Les enseignants de Trappes réunis en Assemblée Générale
Trappes, le 12 juin 2008
A Monsieur l’Inspecteur d’Académie des Yvelines,
S/C de Madame l'Inspectrice de l'Education Nationale,
Les enseignants des écoles de Trappes tiennent à vous faire savoir qu’ils resteront très mobilisés pour la défense de l’Ecole et qu’ils rejettent massivement des mesures qui, pour eux, remettent en cause les principes de l’Ecole Publique, Laïque et Républicaine.
Ils sont conscients que, quel que soit le dispositif, celui-ci ne répond pas aux besoins des élèves, ni aux attentes de conditions de travail satisfaisantes pour eux-mêmes, les familles et les élèves à la hauteur des enjeux de la ZEP. Ils appréhendent les difficultés de fonctionnement des écoles et des familles qui vont ainsi être engendrées et s’interrogent sur l’alourdissement de la journée des enfants tout en sachant que le renvoi au mercredi matin ne règle pas les problèmes d’organisation.
Il a été collectivement convenu de retenir un dispositif, qui malgré tout, ne satisfait personne : le soutien sur la pause méridienne.
De nombreuses interrogations restent sans réponse. Rendre des propositions précises d’organisation nous semble prématuré dans cette situation.
En effet, le soutien proposé ne relève plus de l’obligation scolaire. Il est conditionné par la volonté ou la capacité des familles de s’en saisir. Selon nous, il rompt avec le principe de la responsabilité collective Républicaine d'atteindre l’objectif d’un égal accès au savoir et renvoie les parents à une responsabilité illusoire dans le contexte de désordre social que connaît un grand nombre de familles ici.
Beaucoup d’enfants sont sollicités dans l’accompagnement des plus petits à l’école. Certains ne pourront plus le faire.
Quel que soit le moment retenu pour mettre en place ce soutien, les problèmes d’organisation des familles confrontées à la disparité des nouveaux horaires, à la prise en charge d’un enfant en difficulté dans une fratrie deviendra rapidement insurmontable.
Les enseignants de Trappes tiennent à affirmer solennellement qu'il y a des limites à une politique qui masque les reculs budgétaires par des effets d’annonce et qui organise des aides aux élèves les plus en difficulté en diminuant l’enseignement assuré à tous. Nous ne le savons que trop ; ce qui est « donné » aux uns, à grand renfort médiatique, se fait au détriment de tous, comme dans le cas des RAR ou des RAN. Ce dont nous avons besoin, ce ne sont pas de mesures hâtives, irréfléchies et dont la multiplication subite empêche toute construction dans le temps. Ce que nous souhaitons, c’est un vrai projet concerté pour l’Ecole qui puisse réaffirmer la répartition des moyens selon les besoins et donner la priorité à l’éducation des futurs citoyens. Nous souhaitons aussi voir préserver les conditions d’une sérénité indispensable dans l’exercice de notre métier pour analyser, réfléchir ensemble et construire efficacement dans la durée.

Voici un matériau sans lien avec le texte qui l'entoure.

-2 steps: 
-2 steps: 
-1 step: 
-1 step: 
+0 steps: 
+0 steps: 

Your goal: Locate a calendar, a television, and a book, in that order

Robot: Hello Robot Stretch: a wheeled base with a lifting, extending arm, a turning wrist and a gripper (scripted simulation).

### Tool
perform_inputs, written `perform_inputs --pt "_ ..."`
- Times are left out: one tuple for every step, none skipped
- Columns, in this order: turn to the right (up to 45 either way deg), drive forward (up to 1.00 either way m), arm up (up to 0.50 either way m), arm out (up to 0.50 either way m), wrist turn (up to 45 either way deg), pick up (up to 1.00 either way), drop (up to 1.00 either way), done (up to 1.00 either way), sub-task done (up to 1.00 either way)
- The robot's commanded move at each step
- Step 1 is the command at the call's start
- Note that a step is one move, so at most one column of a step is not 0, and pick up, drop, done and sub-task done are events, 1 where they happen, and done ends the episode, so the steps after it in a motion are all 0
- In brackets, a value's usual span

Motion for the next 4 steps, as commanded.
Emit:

Réunis en assemblée générale, ils tiennent à vous poser, dans un premier temps, un certain nombre de questions d’ordre pédagogique.
Comment peut-on croire que l’ensemble des élèves progressera avec moins d’heures d’enseignement et des programmes alourdis ?
Ne serait-il pas plus pertinent de garantir les heures obligatoires en assurant les remplacements durant l'année, plutôt que de supprimer 18 postes de brigade à la rentrée 2008?
Comment accepter que les mêmes moyens soient mis en œuvre sur toutes les écoles du département et que ne soient pas pris en considération les difficultés plus spécifiques de certains secteurs et la nécessité qu’il y aurait de continuer à donner plus là où c’est nécessaire pendant les heures d’enseignement obligatoires ?
Un grand nombre d’élèves bénéficient dans notre commune d'activités culturelles, artistiques et ludiques sur la pause méridienne. Le soir :le coup de pouce, les études et les structures socio- éducatives accueillent un nombre significatif d’enfants. Demain ce sera l’accompagnement éducatif. Le mercredi ce sont les centres de loisirs et les clubs sportifs. Comment éviter la discrimination et le sentiment d’être puni pour les enfants concernés ?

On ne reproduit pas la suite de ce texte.